*** EXERCISE INPUT ***

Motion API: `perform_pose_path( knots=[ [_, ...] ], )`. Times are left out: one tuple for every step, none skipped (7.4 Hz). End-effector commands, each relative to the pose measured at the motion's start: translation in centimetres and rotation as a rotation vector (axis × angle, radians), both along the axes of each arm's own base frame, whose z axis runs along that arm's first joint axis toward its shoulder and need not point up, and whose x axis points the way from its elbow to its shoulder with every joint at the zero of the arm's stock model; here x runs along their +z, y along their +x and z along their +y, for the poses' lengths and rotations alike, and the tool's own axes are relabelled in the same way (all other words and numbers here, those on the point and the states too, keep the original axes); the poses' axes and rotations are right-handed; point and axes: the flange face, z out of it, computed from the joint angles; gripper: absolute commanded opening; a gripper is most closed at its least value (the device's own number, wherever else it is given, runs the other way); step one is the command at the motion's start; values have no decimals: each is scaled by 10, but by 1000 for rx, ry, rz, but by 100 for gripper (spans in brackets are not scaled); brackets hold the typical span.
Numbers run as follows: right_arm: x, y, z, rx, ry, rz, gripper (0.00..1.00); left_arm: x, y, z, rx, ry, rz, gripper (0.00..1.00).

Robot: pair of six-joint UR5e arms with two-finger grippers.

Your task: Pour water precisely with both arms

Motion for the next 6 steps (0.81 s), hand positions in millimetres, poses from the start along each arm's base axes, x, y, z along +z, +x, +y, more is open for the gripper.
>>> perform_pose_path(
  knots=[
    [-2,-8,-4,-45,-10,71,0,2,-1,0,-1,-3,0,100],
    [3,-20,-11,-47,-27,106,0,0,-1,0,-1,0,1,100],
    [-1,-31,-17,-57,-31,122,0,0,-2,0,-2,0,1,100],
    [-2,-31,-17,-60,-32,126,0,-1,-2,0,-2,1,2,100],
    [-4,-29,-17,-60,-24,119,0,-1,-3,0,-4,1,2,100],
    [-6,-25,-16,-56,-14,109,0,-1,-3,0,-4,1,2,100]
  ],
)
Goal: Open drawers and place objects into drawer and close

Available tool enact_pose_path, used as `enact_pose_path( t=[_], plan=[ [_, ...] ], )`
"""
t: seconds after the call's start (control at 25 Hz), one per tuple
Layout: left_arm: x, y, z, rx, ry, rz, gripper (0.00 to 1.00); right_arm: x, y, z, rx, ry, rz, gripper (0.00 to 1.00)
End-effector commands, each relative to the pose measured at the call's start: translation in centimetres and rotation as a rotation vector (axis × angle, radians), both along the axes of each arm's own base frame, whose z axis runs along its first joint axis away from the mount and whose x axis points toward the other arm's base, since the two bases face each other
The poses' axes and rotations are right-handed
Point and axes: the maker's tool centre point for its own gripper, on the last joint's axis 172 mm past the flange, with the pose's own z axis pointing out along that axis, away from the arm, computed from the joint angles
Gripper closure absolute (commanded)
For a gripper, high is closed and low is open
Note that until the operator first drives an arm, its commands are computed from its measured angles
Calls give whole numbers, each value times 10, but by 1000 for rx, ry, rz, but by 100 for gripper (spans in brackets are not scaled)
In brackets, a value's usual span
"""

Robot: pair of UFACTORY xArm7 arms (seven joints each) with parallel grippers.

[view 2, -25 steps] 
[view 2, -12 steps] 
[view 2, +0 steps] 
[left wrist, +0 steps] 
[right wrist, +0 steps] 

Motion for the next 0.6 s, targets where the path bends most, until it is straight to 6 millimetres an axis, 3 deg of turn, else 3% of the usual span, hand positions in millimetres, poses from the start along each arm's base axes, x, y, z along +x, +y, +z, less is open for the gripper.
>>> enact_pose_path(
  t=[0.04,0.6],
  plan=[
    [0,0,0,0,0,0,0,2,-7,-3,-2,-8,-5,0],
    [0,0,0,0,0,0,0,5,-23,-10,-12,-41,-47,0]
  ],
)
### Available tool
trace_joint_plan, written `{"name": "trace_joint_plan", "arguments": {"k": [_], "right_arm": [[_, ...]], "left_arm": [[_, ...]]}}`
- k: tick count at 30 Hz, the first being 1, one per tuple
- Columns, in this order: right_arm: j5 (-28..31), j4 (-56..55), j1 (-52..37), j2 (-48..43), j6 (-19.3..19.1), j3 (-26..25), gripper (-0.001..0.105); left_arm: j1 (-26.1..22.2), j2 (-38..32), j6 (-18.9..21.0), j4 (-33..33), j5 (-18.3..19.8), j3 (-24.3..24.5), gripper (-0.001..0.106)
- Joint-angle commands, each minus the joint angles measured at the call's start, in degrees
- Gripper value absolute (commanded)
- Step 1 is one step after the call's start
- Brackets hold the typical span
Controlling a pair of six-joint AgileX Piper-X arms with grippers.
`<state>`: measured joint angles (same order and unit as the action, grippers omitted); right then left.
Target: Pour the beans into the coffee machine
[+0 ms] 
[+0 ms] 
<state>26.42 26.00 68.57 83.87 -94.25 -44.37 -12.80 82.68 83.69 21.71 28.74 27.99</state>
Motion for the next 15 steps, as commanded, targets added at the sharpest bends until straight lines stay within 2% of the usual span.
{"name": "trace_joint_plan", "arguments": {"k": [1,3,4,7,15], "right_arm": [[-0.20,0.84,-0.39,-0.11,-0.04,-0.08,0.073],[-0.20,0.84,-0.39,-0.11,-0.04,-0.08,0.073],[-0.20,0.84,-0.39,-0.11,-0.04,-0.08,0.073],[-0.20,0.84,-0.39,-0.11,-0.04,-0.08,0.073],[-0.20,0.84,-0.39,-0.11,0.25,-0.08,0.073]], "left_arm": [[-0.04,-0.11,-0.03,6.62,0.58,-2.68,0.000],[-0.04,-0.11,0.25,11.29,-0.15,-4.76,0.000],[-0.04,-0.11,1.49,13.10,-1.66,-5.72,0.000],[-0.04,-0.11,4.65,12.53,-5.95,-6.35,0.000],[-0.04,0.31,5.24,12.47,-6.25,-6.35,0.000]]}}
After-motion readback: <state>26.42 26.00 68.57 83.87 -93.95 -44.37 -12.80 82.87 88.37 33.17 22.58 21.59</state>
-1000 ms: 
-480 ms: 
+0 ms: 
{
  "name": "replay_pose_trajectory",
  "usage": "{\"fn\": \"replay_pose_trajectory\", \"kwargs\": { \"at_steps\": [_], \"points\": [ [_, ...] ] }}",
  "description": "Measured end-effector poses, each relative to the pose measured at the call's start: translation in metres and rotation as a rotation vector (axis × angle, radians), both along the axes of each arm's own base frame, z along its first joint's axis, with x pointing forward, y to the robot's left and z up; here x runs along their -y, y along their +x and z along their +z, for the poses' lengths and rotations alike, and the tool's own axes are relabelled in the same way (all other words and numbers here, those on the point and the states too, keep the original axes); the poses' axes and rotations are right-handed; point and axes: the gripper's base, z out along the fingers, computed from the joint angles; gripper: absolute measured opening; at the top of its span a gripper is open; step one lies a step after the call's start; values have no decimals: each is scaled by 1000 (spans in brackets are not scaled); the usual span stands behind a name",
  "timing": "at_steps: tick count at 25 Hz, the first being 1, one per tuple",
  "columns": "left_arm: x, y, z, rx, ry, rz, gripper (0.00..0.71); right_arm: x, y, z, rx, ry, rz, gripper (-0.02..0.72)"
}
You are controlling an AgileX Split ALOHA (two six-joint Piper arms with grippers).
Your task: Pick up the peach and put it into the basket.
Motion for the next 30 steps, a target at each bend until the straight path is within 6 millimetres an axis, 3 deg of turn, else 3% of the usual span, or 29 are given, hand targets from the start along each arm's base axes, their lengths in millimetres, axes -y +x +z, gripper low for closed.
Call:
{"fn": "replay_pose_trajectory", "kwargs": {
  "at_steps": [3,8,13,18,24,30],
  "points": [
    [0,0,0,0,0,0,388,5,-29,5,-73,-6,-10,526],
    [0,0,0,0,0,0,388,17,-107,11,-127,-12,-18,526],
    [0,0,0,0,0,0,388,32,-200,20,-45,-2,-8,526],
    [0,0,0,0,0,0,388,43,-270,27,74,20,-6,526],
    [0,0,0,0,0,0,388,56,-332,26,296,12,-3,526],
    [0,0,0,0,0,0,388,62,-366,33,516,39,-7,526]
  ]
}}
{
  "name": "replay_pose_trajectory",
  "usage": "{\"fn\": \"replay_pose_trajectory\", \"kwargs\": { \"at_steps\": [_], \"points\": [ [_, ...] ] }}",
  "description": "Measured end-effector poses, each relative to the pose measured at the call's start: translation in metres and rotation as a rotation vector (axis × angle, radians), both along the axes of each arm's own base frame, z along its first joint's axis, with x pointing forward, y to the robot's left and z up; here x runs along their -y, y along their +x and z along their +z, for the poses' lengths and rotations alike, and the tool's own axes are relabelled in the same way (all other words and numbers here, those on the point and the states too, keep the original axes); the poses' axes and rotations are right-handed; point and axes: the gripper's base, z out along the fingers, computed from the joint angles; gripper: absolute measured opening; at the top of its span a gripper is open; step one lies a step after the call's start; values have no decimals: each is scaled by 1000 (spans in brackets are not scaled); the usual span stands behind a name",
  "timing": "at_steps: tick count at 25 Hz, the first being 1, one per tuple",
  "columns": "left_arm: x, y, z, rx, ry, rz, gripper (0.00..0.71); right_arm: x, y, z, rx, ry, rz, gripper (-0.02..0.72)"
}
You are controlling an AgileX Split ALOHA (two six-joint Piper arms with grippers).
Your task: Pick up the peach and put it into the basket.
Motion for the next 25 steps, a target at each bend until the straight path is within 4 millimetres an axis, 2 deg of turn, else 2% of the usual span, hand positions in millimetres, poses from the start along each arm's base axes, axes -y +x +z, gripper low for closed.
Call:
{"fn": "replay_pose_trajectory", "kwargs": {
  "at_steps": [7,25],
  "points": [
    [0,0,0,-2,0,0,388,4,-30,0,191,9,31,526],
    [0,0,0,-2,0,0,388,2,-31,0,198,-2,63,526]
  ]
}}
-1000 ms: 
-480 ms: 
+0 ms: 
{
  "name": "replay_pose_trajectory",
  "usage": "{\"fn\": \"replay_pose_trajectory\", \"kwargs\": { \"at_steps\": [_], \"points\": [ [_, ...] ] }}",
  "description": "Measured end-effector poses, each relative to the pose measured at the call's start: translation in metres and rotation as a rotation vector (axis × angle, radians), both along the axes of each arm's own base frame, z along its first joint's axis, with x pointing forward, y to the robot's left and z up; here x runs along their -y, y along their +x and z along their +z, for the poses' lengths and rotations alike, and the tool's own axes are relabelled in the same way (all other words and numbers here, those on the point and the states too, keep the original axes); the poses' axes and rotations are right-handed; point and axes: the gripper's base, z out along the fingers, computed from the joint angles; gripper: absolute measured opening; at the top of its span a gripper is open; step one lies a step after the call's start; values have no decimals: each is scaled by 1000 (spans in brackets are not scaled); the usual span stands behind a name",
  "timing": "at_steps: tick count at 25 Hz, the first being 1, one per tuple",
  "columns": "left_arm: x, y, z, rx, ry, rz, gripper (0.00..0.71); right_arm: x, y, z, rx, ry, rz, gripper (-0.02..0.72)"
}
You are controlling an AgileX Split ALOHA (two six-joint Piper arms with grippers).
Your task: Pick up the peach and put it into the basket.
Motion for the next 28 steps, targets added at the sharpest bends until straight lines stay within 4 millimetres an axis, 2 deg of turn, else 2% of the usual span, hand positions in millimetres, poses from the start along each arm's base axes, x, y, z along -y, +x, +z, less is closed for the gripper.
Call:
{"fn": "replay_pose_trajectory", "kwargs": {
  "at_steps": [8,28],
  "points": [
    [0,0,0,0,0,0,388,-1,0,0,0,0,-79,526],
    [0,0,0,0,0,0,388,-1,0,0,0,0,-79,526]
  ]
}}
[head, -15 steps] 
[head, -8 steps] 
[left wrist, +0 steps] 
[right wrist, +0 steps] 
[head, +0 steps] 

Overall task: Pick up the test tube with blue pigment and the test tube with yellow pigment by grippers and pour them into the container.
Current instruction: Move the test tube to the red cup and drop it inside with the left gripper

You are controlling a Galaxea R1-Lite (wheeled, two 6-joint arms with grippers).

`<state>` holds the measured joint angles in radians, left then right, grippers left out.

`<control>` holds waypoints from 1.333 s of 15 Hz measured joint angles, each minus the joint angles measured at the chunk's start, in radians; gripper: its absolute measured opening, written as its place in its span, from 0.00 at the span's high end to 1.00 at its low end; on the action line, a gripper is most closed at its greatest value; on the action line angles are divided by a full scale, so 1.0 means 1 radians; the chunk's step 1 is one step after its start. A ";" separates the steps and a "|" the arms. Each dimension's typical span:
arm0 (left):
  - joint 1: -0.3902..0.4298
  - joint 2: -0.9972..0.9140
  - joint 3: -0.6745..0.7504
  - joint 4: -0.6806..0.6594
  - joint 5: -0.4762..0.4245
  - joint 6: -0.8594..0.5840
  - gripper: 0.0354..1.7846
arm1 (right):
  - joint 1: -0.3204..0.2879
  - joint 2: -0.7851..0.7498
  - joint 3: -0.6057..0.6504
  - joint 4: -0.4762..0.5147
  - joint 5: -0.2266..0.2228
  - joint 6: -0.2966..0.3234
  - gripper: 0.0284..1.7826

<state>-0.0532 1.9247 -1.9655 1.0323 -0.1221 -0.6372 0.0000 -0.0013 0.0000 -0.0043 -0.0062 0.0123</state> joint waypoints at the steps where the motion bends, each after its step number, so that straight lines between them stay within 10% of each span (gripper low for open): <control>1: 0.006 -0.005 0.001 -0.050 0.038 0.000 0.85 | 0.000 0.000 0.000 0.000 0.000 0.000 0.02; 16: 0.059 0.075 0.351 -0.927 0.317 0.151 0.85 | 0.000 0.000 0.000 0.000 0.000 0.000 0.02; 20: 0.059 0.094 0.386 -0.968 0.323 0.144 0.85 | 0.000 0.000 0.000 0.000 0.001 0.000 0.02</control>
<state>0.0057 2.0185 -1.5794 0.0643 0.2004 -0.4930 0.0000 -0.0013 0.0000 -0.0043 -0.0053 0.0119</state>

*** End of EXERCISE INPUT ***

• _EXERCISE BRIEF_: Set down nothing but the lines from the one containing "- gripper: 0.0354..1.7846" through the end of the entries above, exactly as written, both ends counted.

• _RESPONSE FOR THIS EXERCISE_:
  - gripper: 0.0354..1.7846
arm1 (right):
  - joint 1: -0.3204..0.2879
  - joint 2: -0.7851..0.7498
  - joint 3: -0.6057..0.6504
  - joint 4: -0.4762..0.5147
  - joint 5: -0.2266..0.2228
  - joint 6: -0.2966..0.3234
  - gripper: 0.0284..1.7826

<state>-0.0532 1.9247 -1.9655 1.0323 -0.1221 -0.6372 0.0000 -0.0013 0.0000 -0.0043 -0.0062 0.0123</state> joint waypoints at the steps where the motion bends, each after its step number, so that straight lines between them stay within 10% of each span (gripper low for open): <control>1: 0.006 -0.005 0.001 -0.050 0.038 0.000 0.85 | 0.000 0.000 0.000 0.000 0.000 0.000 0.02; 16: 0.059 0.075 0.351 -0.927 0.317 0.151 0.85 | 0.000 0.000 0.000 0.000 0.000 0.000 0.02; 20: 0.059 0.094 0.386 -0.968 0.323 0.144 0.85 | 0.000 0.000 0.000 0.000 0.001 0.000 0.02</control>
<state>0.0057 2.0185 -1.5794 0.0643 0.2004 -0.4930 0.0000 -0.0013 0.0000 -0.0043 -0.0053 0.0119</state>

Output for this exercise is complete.